BEGIN

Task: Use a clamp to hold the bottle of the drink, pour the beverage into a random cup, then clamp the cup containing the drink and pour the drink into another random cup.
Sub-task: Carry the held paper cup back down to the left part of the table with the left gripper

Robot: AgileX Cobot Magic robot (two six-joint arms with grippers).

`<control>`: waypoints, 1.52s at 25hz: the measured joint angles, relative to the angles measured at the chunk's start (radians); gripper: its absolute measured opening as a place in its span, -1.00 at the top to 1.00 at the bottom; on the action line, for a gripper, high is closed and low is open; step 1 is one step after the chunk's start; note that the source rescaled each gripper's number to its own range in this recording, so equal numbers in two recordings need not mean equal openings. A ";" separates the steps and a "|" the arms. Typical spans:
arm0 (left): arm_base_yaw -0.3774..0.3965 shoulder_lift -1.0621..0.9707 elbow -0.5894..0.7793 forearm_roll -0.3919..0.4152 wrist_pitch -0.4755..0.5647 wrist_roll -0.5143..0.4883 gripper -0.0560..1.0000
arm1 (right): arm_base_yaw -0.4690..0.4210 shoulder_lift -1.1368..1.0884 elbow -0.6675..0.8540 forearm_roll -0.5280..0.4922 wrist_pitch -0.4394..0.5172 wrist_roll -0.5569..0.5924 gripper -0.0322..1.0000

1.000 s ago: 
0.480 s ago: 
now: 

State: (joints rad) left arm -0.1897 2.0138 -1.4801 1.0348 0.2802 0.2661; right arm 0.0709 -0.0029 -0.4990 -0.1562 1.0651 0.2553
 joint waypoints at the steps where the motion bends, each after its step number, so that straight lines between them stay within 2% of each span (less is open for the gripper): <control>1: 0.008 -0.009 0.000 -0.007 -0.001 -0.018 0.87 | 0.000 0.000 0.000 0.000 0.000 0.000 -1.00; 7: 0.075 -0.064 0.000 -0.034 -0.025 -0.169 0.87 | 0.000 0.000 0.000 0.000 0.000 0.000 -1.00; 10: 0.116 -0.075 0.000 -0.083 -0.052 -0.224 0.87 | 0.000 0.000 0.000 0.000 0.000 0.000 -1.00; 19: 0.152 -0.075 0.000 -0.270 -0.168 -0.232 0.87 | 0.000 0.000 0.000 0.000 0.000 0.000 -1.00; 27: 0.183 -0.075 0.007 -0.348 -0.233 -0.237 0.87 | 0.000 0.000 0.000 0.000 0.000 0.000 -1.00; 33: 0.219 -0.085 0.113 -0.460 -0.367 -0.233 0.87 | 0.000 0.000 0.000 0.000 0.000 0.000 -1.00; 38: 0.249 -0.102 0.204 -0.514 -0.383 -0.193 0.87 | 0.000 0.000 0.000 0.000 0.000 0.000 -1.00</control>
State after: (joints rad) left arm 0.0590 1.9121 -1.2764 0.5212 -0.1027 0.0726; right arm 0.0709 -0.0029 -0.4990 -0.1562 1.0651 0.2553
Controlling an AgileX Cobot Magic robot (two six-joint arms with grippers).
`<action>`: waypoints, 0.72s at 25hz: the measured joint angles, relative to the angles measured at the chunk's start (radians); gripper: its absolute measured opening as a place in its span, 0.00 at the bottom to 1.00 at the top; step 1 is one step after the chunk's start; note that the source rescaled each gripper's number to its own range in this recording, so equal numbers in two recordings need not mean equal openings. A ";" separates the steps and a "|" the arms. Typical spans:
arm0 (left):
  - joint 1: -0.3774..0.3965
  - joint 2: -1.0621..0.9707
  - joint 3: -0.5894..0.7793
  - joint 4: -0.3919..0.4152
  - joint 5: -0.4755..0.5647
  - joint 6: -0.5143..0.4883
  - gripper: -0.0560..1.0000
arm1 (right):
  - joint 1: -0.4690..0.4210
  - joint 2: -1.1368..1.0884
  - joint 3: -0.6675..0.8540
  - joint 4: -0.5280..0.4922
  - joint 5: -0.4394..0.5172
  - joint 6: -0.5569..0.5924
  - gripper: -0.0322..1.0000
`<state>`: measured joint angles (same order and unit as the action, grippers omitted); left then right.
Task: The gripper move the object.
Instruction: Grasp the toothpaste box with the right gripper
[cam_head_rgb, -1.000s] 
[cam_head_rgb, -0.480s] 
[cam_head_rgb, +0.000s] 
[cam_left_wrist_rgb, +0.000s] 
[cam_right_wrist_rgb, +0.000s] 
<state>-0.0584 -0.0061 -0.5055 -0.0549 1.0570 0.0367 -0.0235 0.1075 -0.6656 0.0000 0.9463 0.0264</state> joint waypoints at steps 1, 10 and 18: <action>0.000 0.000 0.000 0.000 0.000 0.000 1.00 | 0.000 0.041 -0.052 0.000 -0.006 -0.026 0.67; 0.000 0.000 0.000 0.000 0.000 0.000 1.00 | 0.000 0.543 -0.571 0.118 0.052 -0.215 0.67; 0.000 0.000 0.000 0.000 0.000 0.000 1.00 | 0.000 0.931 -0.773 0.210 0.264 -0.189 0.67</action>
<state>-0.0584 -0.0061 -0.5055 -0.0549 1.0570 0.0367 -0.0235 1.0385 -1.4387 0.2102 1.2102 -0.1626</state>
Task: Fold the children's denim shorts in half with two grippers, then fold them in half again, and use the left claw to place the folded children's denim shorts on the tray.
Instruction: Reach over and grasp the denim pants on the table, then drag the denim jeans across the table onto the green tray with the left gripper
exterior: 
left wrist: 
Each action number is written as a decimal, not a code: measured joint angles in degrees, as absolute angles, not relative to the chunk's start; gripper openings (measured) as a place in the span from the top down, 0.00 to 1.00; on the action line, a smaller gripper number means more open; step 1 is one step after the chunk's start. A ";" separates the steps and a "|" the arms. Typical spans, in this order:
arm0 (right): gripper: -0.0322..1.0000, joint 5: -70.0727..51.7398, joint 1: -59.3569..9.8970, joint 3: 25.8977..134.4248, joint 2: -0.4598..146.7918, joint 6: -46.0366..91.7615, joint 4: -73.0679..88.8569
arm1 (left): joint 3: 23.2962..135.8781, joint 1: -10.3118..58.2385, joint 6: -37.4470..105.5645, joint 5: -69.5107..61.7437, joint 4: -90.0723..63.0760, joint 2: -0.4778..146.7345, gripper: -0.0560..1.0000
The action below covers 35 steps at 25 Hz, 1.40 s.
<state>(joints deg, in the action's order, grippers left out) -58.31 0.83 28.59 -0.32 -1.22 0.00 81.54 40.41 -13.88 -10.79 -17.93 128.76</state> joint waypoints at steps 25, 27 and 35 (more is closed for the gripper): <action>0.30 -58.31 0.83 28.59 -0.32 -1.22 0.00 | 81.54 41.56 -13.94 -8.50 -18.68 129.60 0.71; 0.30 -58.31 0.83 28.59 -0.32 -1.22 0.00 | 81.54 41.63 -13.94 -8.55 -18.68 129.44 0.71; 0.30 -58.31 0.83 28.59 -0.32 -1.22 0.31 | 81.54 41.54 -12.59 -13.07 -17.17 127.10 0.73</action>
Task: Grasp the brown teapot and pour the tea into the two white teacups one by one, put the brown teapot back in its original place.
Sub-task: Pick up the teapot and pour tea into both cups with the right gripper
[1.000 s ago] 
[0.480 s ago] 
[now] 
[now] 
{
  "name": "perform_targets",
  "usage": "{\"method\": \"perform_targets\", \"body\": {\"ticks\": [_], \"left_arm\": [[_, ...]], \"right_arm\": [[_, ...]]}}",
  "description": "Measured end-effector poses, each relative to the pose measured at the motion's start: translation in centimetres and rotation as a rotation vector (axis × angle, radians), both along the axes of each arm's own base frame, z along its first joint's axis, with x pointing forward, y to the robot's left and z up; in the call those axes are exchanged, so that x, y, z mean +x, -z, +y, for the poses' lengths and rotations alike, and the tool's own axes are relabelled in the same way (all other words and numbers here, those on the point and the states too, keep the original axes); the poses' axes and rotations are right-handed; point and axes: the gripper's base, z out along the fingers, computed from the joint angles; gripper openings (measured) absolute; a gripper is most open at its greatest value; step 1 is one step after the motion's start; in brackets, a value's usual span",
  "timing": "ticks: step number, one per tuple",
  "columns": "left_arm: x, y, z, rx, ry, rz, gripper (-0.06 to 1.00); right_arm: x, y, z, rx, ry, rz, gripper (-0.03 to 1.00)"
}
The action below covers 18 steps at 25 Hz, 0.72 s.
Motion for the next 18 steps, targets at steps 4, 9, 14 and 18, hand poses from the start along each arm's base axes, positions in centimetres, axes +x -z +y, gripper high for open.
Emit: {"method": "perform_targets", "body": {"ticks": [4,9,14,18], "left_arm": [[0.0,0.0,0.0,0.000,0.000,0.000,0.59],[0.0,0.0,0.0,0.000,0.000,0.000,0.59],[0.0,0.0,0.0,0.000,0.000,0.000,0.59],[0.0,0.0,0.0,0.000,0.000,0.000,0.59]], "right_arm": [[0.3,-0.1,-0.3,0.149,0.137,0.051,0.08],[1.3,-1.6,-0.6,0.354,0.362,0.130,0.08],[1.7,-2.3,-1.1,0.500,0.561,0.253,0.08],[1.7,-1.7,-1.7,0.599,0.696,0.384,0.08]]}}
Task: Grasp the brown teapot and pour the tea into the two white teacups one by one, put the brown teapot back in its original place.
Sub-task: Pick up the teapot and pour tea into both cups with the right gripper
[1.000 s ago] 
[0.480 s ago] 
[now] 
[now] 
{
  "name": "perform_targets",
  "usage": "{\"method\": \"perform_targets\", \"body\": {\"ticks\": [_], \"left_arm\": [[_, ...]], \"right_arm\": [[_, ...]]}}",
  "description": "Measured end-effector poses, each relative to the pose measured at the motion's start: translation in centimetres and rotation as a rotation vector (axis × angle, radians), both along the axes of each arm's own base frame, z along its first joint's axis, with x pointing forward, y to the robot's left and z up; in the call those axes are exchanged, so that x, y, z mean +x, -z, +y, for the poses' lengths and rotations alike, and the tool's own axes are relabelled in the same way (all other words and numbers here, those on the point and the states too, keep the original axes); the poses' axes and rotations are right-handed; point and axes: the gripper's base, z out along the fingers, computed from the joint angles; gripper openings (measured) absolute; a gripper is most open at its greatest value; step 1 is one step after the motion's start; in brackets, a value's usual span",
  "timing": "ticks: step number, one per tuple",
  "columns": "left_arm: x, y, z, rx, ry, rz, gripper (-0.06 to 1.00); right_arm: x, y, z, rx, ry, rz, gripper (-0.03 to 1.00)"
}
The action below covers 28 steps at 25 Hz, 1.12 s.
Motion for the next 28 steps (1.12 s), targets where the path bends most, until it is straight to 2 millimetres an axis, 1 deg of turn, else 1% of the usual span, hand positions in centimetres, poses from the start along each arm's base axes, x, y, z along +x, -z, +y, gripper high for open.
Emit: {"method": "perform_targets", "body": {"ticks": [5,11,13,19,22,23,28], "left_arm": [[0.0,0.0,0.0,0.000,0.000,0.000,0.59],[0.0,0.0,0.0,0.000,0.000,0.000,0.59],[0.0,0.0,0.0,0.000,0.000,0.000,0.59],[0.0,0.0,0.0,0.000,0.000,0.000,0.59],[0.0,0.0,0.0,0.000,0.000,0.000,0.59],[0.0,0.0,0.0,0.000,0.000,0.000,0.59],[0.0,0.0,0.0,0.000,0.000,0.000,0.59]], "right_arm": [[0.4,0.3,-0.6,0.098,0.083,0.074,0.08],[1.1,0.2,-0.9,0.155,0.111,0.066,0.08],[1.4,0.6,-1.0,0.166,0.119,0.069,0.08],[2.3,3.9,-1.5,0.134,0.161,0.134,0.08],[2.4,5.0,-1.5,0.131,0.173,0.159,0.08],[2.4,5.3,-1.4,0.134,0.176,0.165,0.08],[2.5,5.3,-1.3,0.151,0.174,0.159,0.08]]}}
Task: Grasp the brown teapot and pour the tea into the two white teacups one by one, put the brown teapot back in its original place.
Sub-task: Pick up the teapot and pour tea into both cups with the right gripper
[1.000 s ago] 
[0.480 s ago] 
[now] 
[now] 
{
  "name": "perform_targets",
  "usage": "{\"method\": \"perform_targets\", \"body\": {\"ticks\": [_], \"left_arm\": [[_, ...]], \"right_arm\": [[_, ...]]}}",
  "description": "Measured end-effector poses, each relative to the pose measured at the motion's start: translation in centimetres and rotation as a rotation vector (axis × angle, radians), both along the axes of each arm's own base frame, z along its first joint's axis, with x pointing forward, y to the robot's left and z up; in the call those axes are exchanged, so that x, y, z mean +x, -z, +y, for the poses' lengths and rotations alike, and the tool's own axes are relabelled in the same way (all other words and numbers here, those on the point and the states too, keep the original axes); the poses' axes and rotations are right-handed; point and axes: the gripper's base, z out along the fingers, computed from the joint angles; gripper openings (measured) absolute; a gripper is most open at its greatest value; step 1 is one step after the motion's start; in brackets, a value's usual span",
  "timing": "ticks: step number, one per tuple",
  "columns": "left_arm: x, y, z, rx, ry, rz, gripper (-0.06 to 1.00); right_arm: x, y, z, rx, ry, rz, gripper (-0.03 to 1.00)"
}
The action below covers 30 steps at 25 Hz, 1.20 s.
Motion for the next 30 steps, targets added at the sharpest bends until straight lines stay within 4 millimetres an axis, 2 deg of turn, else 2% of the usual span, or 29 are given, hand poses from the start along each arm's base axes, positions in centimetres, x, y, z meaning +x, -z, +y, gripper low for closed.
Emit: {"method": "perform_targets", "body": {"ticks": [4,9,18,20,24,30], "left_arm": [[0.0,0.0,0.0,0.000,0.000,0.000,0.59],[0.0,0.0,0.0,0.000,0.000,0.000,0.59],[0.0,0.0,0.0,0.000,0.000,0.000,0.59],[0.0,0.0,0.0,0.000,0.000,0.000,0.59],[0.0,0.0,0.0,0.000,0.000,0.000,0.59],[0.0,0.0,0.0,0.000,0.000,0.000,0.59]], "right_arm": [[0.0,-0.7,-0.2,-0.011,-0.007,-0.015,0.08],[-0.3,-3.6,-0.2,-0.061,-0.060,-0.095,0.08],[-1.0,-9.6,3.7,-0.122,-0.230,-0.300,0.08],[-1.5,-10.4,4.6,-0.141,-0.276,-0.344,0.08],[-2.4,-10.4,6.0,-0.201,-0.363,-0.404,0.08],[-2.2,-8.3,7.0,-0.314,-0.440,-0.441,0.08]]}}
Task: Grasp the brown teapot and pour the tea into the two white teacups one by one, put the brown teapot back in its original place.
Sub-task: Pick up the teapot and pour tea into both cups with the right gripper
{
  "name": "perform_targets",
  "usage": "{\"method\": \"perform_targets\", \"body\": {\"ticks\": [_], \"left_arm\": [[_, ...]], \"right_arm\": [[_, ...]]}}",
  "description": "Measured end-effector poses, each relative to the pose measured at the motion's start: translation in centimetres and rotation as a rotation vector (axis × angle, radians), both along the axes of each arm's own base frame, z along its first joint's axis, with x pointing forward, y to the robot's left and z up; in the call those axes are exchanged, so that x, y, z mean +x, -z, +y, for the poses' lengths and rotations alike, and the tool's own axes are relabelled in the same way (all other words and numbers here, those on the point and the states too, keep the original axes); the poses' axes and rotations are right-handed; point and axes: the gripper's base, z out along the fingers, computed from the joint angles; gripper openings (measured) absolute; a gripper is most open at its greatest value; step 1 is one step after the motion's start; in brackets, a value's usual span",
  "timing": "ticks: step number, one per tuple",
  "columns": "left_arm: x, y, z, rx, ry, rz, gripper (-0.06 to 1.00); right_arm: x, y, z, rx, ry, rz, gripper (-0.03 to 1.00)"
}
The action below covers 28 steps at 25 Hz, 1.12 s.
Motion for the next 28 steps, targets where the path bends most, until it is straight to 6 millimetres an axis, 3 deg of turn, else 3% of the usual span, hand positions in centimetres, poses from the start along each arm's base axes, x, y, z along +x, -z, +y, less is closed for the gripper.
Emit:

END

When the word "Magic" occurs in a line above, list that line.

Robot: AgileX Cobot Magic robot (two six-joint arms with grippers).
Controlling an AgileX Cobot Magic robot (two six-joint arms with grippers).

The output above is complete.